Strengthening the Standards: Recommendations for OERI Peer Review - October 1999

IV. Findings

This chapter summarizes study findings in three areas: the substantive fit between reviewers and applications; the quality of the peer reviews; and a more in-depth examination of the review process of six panels, including 4 fiscal year (FY) 1997 field-initiated studies (FIS) competition panels nominated by institute staff as particularly successful and two center competition panels—one nominated as successful and one as problematic.

Substantive Fit Between

Reviewers and Applications

Methods

To determine how well the peer reviewers reflected the intent of the standards, we conducted an exercise to match application content, theory, and methods with the background and experience of the individuals who conducted the reviews. Because of time and data collection constraints, data on peer reviewers' credentials were limited to the resumes they submitted to the Office of Educational Research and Improvement (OERI) at the time of the reviews. While it would have been desirable to obtain additional and more detailed background information, in many, if not most instances, those resumes were also the main data available to the OERI staff in making reviewer selections. In a few cases, the documentation submitted by the reviewer was not a resume (e.g., a press release or bio) or was an abbreviated resume.

For each of the panels and applications selected through the stratified random selection procedure described in chapter 1, we requested from OERI the resumes of all three-peer reviewers. We then examined the applications and peer reviewer credentials (those we obtained) for 12 FIS panels for FY 1997 (29 applications and 35 reviewers) and 6 FIS panels for FY 1996.1 We also examined the fit between applications and reviewer credentials for those five center competitions for which we had the necessary information. We then constructed data displays resulting from this inquiry, in which the content of each application and data on peer reviewers' education, current position, and research experience were briefly summarized. For each application a short statement about the fit between the two was prepared.
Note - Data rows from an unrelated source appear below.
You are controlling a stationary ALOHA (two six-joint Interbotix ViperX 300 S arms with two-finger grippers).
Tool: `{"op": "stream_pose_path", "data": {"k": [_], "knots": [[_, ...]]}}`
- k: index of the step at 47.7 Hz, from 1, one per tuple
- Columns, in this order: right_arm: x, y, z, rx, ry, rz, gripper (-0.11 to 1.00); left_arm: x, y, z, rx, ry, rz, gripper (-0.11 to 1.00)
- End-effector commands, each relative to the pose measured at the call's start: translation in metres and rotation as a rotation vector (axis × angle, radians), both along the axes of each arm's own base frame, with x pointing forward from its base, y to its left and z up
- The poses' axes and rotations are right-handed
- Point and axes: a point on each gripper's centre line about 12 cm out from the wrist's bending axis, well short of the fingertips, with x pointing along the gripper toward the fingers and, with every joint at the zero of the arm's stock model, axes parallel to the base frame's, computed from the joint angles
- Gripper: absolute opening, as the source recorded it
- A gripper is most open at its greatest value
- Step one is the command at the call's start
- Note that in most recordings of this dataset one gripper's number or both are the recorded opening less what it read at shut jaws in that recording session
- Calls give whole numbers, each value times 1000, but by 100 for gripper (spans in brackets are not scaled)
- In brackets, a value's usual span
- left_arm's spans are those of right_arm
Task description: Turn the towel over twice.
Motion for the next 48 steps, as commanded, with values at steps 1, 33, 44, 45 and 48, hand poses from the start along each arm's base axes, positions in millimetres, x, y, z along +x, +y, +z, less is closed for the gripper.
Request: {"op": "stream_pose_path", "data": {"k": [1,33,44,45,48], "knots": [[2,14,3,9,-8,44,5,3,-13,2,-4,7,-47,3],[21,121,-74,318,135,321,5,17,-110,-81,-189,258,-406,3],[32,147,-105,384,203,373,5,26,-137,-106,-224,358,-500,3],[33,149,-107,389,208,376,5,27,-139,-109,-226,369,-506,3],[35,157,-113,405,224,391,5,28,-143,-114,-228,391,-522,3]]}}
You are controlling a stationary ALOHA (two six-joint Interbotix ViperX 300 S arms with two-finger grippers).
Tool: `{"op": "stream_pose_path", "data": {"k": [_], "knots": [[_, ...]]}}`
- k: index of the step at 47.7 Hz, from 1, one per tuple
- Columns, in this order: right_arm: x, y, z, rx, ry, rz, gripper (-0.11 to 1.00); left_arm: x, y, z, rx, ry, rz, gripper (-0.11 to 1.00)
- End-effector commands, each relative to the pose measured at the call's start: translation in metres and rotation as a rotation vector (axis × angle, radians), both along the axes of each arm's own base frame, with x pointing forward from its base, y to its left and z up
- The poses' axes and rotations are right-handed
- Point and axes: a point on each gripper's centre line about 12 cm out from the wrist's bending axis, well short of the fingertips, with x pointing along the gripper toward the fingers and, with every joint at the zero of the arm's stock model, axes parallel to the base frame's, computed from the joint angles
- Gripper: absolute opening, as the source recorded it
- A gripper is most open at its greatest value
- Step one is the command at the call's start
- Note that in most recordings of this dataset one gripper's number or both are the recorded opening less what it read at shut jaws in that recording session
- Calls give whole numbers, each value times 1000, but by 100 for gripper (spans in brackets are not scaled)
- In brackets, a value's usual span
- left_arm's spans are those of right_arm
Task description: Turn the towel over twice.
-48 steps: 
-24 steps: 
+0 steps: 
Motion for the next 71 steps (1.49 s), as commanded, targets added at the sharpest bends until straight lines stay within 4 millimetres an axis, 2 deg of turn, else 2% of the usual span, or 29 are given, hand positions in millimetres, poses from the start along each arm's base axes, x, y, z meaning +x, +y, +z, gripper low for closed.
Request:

In general, we used the following approach in our assessment. If an individual had a doctorate, we looked at the field of the doctorate and the individual's publications. If the field generally required research for a doctorate (e.g., education psychology or education research), we assumed that the individual had a research background. If the field might or might not require original research (e.g., curriculum and instruction, educational administration), we looked at positions held and publications as well. We did the same for individuals without doctorates. Sometimes it was impossible to determine whether an individual had a research background because publications were incomplete or titles did not yield sufficient information, in which case that limitation was noted in the assessment. We also found that it was largely impossible to determine expertise in methods or theory from the resumes. The most we could learn was whether the reviewer had conducted roughly similar types of research in the broad subject area of the competition. We did not attempt a detailed match between reviewer credentials and specific applications. Not only was the data insufficient to permit that type of analysis, but we recognized that to do so would impose a much stricter rule than is suggested in the standards.2

Reviewers were also interviewed regarding possible concerns about serving as reviewers (e.g., lack of knowledge of the subject area and/or methods, conflict of interest, timing of reviews); whether the concerns had been addressed satisfactorily by U.S. Department of Education (ED) staff; the extent to which the subject area of the competition was described in sufficient detail for them to determine whether they were qualified to review applications; and their assessment of their own and their fellow panel members' qualifications for serving as reviewers (e.g., familiarity with subject area, proposed methods, scope of the design).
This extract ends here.